- **Aim of the exercise**
Give every line of the data again, unchanged, but with no pictures.

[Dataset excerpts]
>>
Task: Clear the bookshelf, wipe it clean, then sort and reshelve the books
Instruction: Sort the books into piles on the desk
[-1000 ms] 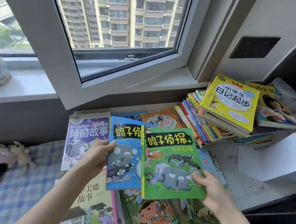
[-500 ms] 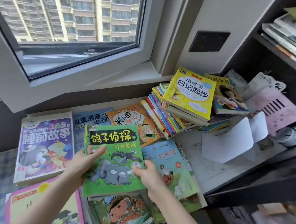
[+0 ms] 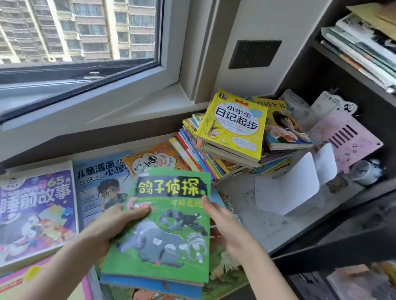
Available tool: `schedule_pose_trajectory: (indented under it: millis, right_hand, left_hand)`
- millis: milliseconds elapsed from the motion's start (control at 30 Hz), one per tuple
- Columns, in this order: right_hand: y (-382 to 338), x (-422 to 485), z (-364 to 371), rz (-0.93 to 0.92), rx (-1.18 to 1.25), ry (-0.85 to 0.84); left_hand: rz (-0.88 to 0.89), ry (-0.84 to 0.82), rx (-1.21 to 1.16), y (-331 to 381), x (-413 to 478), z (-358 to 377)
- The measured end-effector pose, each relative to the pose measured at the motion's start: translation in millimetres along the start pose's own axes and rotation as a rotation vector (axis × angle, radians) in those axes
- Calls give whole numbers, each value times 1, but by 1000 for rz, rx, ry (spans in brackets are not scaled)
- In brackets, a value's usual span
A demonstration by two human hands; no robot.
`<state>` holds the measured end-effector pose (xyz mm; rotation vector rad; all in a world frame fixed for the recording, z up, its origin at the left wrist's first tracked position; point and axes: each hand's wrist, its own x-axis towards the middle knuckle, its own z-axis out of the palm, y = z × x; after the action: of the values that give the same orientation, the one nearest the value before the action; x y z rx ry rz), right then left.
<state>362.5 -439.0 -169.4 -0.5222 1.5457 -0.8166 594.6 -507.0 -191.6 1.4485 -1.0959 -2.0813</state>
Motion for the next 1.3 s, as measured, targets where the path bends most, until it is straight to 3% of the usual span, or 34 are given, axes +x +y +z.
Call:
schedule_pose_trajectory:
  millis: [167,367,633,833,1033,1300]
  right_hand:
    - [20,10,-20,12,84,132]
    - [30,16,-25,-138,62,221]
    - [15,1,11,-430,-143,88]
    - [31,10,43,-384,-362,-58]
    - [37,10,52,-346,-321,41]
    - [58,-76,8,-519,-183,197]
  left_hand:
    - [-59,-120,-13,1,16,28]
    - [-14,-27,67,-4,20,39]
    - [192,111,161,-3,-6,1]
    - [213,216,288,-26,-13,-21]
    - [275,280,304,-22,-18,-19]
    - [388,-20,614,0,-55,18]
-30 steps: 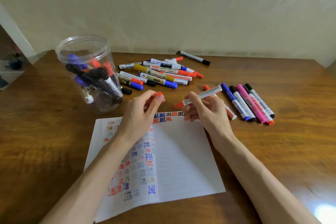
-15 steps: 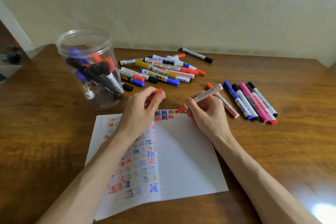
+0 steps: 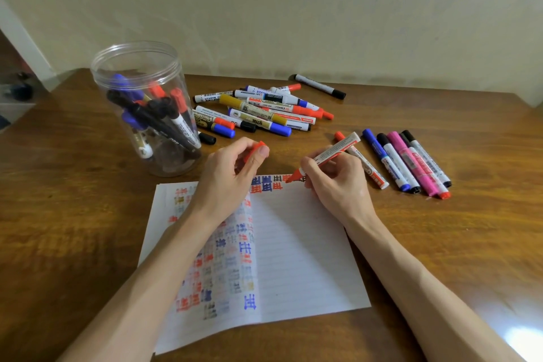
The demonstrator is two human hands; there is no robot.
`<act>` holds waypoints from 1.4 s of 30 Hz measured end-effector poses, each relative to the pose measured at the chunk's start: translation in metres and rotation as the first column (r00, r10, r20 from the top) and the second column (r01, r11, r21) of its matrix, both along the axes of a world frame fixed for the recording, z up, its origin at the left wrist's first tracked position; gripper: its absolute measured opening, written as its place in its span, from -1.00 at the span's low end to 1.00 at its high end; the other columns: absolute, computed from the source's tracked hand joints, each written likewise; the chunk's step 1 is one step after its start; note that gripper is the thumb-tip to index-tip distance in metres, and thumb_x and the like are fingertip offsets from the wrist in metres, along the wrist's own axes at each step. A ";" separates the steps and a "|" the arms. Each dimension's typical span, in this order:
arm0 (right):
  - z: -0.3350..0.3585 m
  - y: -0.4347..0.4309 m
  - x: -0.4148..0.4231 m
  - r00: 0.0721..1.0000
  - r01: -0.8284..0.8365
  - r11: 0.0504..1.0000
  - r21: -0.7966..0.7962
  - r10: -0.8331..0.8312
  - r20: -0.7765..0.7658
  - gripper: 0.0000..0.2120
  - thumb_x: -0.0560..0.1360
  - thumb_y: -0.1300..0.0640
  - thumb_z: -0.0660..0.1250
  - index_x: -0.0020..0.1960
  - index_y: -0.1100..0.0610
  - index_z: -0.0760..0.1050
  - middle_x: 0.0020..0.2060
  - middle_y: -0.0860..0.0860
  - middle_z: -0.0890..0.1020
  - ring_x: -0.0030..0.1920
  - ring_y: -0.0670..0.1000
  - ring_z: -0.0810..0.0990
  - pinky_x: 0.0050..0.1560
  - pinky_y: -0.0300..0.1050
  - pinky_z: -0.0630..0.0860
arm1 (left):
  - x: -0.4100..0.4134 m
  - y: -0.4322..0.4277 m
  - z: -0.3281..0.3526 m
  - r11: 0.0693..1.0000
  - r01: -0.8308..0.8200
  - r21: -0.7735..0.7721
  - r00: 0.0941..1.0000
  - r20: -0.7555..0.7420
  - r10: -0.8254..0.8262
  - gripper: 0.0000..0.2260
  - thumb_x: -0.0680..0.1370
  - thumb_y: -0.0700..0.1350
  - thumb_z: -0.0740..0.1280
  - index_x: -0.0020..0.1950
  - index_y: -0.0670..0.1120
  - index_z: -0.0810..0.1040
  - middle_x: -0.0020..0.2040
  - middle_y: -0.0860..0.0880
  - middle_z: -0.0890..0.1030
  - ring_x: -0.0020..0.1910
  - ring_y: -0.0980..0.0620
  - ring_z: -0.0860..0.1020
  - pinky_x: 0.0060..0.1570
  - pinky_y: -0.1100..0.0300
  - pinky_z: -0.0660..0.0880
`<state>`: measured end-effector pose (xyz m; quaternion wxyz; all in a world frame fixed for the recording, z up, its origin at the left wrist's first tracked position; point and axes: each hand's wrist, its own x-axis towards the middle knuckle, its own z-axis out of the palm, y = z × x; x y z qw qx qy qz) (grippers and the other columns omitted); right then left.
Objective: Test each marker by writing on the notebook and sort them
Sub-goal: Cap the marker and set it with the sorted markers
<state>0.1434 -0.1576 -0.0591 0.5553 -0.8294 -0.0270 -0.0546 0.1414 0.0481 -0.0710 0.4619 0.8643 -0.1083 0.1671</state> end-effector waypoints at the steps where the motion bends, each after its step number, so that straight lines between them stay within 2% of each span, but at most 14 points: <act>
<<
- **Response to this task**
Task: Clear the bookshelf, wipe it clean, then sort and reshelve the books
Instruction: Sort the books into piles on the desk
[-1000 ms] 
[-500 ms] 
[+0 ms] 
Available tool: `schedule_pose_trajectory: (indented under it: millis, right_hand, left_hand)`
- millis: milliseconds elapsed from the motion's start (control at 30 Hz), one per tuple
- Columns, in this order: right_hand: y (-382 to 338), x (-422 to 485), z (-364 to 371), rz (-0.93 to 0.92), rx (-1.18 to 1.25), ry (-0.85 to 0.84); left_hand: rz (-0.88 to 0.89), ry (-0.84 to 0.82), rx (-1.21 to 1.16), y (-331 to 381), x (-413 to 478), z (-358 to 377)
- The measured end-effector pose, each relative to the pose measured at the motion's start: translation in millimetres along the start pose's own axes and rotation as a rotation vector (axis × angle, radians) in those axes
- Calls give whole numbers, each value times 1, but by 1000 for rz, rx, ry (spans in brackets are not scaled)
- In brackets, a value's usual span
A demonstration by two human hands; no robot.
`<state>` holds the measured end-effector pose (xyz mm; rotation vector rad; all in a world frame fixed for the recording, z up, its origin at the left wrist's first tracked position; point and axes: each hand's wrist, its own x-axis towards the middle knuckle, its own z-axis out of the palm, y = z × x; after the action: of the values that give the same orientation, the one nearest the value before the action; x y z rx ry rz), right then left.
<state>362.5 -439.0 -169.4 -0.5222 1.5457 -0.8166 594.6 -507.0 -191.6 1.4485 -1.0959 -2.0813</state>
Motion for the next 1.3 s, as measured, targets where the path bends most, until it is straight to 3% of the usual span, or 34 are given, axes +x +y +z.
Call:
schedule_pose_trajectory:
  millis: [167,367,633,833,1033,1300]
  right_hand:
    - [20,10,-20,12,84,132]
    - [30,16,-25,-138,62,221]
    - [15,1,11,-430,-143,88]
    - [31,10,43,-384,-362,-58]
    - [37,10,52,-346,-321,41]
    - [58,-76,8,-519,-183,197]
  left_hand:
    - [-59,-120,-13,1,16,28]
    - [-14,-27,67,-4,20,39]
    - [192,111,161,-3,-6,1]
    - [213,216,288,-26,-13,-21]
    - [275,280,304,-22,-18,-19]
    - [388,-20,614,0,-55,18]
-30 steps: 
-15 steps: 
+0 steps: 
The demonstrator is two human hands; there is no robot.
`<act>` holds waypoints from 1.4 s of 30 Hz measured end-effector poses, each relative to the pose measured at the chunk's start: translation in metres and rotation as the first column (r00, r10, r20 from the top) and the second column (r01, r11, r21) of its matrix, both along the axes of a world frame fixed for the recording, z up, its origin at the left wrist's first tracked position; gripper: its absolute measured opening, written as its place in its span, from -1.00 at the span's low end to 1.00 at its high end; the other columns: absolute, computed from the source's tracked hand joints, each written likewise; the chunk's step 1 is one step after its start; note that gripper is the thumb-tip to index-tip distance in metres, and thumb_x and the like are fingertip offsets from the wrist in metres, along the wrist's own axes at each step. A ";" separates the steps and a "|" the arms. Each dimension's typical span, in this order:
arm0 (right):
  - z: -0.3350..0.3585 m
  - y: -0.4347..0.4309 m
  - x: -0.4148..0.4231 m
  - r00: 0.0721..1.0000
  - r01: -0.8284..0.8365
  - r11: 0.0504..1.0000
  - r21: -0.7966..0.7962
  - r10: -0.8331..0.8312
  - r20: -0.7765..0.7658
  - gripper: 0.0000..0.2120
  - thumb_x: -0.0560..0.1360
  - thumb_y: -0.1300..0.0640
  - thumb_z: -0.0660..0.1250
  - index_x: -0.0020..0.1960
  - index_y: -0.1100..0.0610
  - index_z: -0.0760..0.1050
  - middle_x: 0.0020..0.2060
  - middle_y: -0.0860..0.0860
  - middle_z: -0.0890..0.1020
  - ring_x: -0.0030..0.1920
  - ring_y: -0.0670..0.1000
  - ring_z: -0.0810..0.0990
  - pinky_x: 0.0050..0.1560
  - pinky_y: -0.0300..0.1050
  - pinky_z: -0.0630..0.0860
arm1 (left):
  - x: -0.4100..0.4134 m
  - y: -0.4322..0.4277 m
  - z: -0.3281..0.3526 m
  - r11: 0.0693..1.0000
  - r01: -0.8308..0.8200
  - r21: -0.7735..0.7721
  - r00: 0.0941..1.0000
  - r20: -0.7555..0.7420
  - r10: -0.8254..0.8262
  - gripper: 0.0000..0.2260
  - thumb_x: -0.0680..0.1370
  - thumb_y: -0.0700..0.1350
  - thumb_z: -0.0740..0.1280
  - index_x: -0.0020..0.1950
  - index_y: -0.0670..0.1120
  - index_z: -0.0810..0.1040
  - middle_x: -0.0020..0.2040
  - middle_y: -0.0860..0.0880
  - middle_z: -0.0890..0.1030
  - ring_x: -0.0020..0.1910
  - ring_y: -0.0980..0.0620
  - ring_z: -0.0860..0.1020
  - pinky_x: 0.0060..0.1570
  - pinky_y: -0.1100..0.0300
  - pinky_z: -0.0660..0.0880
`<state>`: measured end-effector pose (xyz m; quaternion wxyz; all in a world frame fixed for the recording, z up, its origin at the left wrist's first tracked position; point and axes: each hand's wrist, its own x-axis towards the middle knuckle, its own z-axis out of the palm, y = z × x; x y z qw qx qy qz) (grippers and the other columns omitted); right then left.
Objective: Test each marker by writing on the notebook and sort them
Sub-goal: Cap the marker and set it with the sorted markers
<state>0.1434 -0.1576 -0.0591 0.5553 -0.8294 -0.0270 -0.0546 0.1414 0.0481 -0.0710 0.4619 0.8643 -0.1083 0.1671</state> end-effector waypoints at the steps where the motion bends, each after its step number, so that straight lines between them stay within 2% of each span, but at most 14 points: <act>

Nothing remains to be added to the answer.